* [Work required] Pictures aside, write out every record exactly as it appears.

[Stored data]

^^^^

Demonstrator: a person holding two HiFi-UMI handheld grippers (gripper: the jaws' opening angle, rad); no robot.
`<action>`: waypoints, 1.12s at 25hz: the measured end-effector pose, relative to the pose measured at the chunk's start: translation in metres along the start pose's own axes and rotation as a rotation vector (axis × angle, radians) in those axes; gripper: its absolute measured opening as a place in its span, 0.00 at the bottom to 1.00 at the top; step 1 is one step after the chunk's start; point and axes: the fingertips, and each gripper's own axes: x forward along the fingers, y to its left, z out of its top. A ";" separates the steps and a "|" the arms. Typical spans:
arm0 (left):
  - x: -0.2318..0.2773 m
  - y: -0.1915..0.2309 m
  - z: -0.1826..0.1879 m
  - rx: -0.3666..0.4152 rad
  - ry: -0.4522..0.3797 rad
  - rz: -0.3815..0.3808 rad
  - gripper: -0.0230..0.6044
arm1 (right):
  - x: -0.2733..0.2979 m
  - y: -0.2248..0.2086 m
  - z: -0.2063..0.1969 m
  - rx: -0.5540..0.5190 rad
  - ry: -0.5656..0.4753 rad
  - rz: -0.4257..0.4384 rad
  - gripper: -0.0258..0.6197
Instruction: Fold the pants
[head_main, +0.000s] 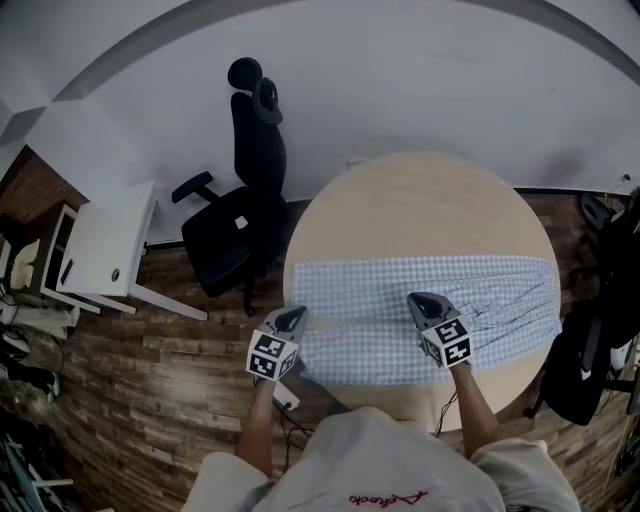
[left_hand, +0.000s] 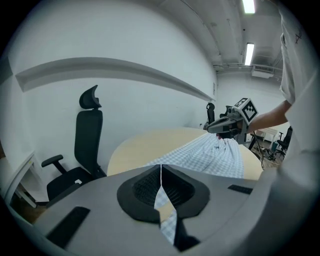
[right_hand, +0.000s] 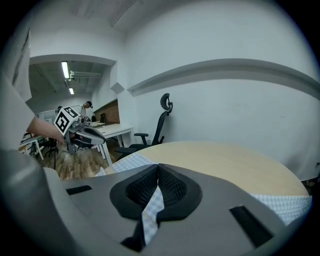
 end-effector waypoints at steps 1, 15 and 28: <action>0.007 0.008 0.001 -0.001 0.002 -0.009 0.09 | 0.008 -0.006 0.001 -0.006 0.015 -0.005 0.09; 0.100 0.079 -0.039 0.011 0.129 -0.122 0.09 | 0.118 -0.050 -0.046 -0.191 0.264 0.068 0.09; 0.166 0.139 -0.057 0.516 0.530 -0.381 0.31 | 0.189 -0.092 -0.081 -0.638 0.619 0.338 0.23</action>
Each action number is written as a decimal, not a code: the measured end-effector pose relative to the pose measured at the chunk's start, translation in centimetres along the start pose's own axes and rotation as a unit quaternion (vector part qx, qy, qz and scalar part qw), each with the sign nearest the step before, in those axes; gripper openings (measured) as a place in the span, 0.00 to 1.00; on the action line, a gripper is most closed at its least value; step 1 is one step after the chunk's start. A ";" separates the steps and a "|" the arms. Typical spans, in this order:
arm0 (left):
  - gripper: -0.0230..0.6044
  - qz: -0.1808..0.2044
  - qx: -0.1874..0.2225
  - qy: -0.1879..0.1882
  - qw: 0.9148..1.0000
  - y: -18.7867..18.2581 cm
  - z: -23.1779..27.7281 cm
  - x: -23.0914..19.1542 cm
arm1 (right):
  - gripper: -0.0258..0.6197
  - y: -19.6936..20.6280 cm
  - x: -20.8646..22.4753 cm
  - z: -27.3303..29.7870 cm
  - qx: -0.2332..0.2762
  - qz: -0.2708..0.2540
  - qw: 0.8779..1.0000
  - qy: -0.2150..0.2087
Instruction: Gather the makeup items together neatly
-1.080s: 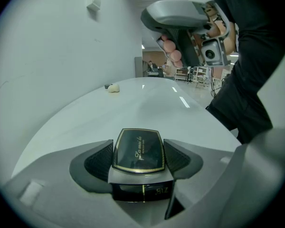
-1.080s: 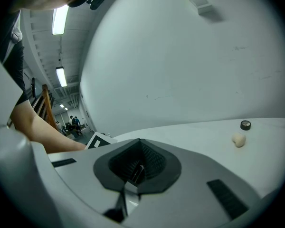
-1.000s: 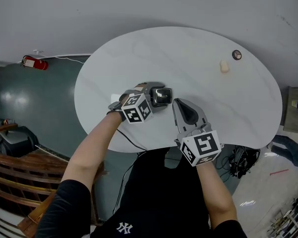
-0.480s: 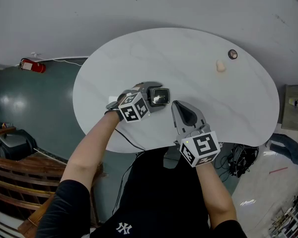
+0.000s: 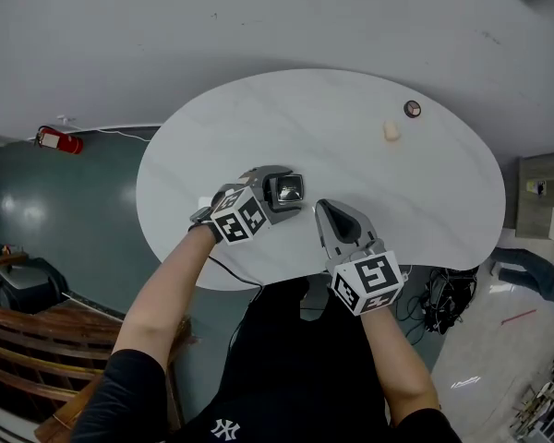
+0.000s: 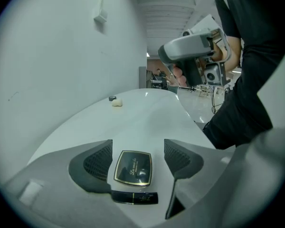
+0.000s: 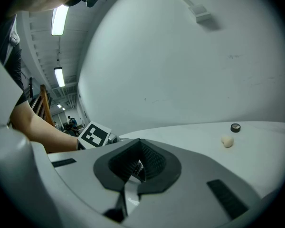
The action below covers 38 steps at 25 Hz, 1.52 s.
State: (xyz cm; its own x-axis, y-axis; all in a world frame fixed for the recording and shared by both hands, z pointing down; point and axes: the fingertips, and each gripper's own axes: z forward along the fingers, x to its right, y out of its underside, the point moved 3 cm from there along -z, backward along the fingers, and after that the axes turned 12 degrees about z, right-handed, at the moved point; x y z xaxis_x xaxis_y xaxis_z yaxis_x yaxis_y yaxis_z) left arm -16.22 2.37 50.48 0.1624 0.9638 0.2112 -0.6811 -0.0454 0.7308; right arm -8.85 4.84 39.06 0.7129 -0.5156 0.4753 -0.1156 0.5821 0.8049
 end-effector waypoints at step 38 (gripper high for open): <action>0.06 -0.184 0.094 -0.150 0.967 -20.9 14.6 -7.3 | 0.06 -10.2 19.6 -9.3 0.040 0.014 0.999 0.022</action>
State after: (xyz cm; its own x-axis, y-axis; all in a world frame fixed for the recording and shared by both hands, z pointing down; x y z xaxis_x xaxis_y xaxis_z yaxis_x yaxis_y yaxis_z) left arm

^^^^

* [Result of this task]
Demonstrator: a person holding two HiFi-UMI handheld grippers (gripper: the jaws' opening angle, rad); no robot.
`<action>`: waypoints, 1.12s at 25hz: the measured end-effector pose, relative to the pose measured at the chunk's start: translation in metres along the start pose's own axes and rotation as a rotation vector (axis × angle, radians) in those axes; gripper: its absolute measured opening as a place in its span, 0.00 at the bottom to 1.00 at the top; step 1 is one step after the chunk's start; point and axes: the fingertips, and each gripper's own axes: x forward along the fingers, y to its left, z out of its top. A ";" separates the steps and a "|" the arms. Typical spans:
arm0 (left):
  - x: -0.2318..0.2773 m
  - y: -0.1915..0.2309 m
  - z: -0.1826..0.1879 m
  - rx: -0.3666..0.4152 rad
  - ry: -0.4522..0.3797 rad
  - rz: -0.3815..0.3808 rad
  - gripper: -0.0230..0.6044
arm1 (right):
  - x: -0.2733..0.2979 m
  - y: -0.2248..0.2086 m
  - z: -0.2063..0.1969 m
  - rx: -0.5540..0.5190 rad
  - ry: -0.5656..0.4753 rad
  - rz: -0.4257..0.4384 rad
  - gripper: -0.0258..0.6197
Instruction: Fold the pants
[head_main, +0.000s] 
[left_hand, +0.000s] 
[right_hand, +0.000s] 
 end-effector waypoints at steps 1, 15 and 28: <action>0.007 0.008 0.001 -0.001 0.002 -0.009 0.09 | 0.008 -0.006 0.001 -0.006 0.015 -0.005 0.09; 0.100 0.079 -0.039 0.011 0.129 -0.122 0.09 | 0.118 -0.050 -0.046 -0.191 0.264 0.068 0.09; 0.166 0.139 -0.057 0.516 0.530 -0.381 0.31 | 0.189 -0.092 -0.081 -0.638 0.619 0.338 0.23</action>
Each action number is written as a decimal, not a code: the measured end-effector pose relative to the pose measured at the chunk's start, translation in centimetres along the start pose's own axes and rotation as a unit quaternion (vector part qx, qy, qz and scalar part qw), each with the sign nearest the step before, in those axes; gripper openings (measured) as a place in the span, 0.00 to 1.00; on the action line, a gripper is most closed at its least value; step 1 is one step after the chunk's start. A ";" separates the steps and a "|" the arms. Typical spans, in this order:
arm0 (left):
  - gripper: -0.0230..0.6044
  - qz: -0.1808..0.2044
  - qx: -0.1874..0.2225
  - qy: -0.1879..0.1882
  - qw: 0.9148..1.0000
  - y: -18.7867..18.2581 cm
  - z: -23.1779..27.7281 cm
  - x: -23.0914..19.1542 cm
arm1 (right):
  - gripper: -0.0258..0.6197
  - y: -19.6936..20.6280 cm
  - x: -20.8646..22.4753 cm
  - z: -27.3303..29.7870 cm
  - qx: -0.2332..0.2762
  - qz: -0.2708..0.2540
  - qw: 0.8779..1.0000
  - qy: -0.2150..0.2087
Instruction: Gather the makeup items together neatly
-1.080s: 
-1.080s: 
-1.000s: 
-0.480s: 
+0.000s: 
+0.000s: 
+0.000s: 
The action below covers 38 steps at 25 Hz, 1.52 s.
State: (xyz cm; its own x-axis, y-axis; all in a world frame fixed for the recording and shared by both hands, z pointing down; point and axes: the fingertips, and each gripper's own axes: z forward along the fingers, x to its right, y out of its underside, the point moved 3 cm from there along -z, backward along the fingers, and after that the axes turned 12 degrees about z, right-handed, at the moved point; x y z xaxis_x xaxis_y xaxis_z yaxis_x yaxis_y yaxis_z) left arm -16.22 2.37 50.48 0.1624 0.9638 0.2112 -0.6811 -0.0454 0.7308; right arm -8.85 4.84 39.06 0.7129 -0.5156 0.4753 -0.1156 0.5821 0.8049
 end-effector waypoints at step 38 (gripper high for open): <action>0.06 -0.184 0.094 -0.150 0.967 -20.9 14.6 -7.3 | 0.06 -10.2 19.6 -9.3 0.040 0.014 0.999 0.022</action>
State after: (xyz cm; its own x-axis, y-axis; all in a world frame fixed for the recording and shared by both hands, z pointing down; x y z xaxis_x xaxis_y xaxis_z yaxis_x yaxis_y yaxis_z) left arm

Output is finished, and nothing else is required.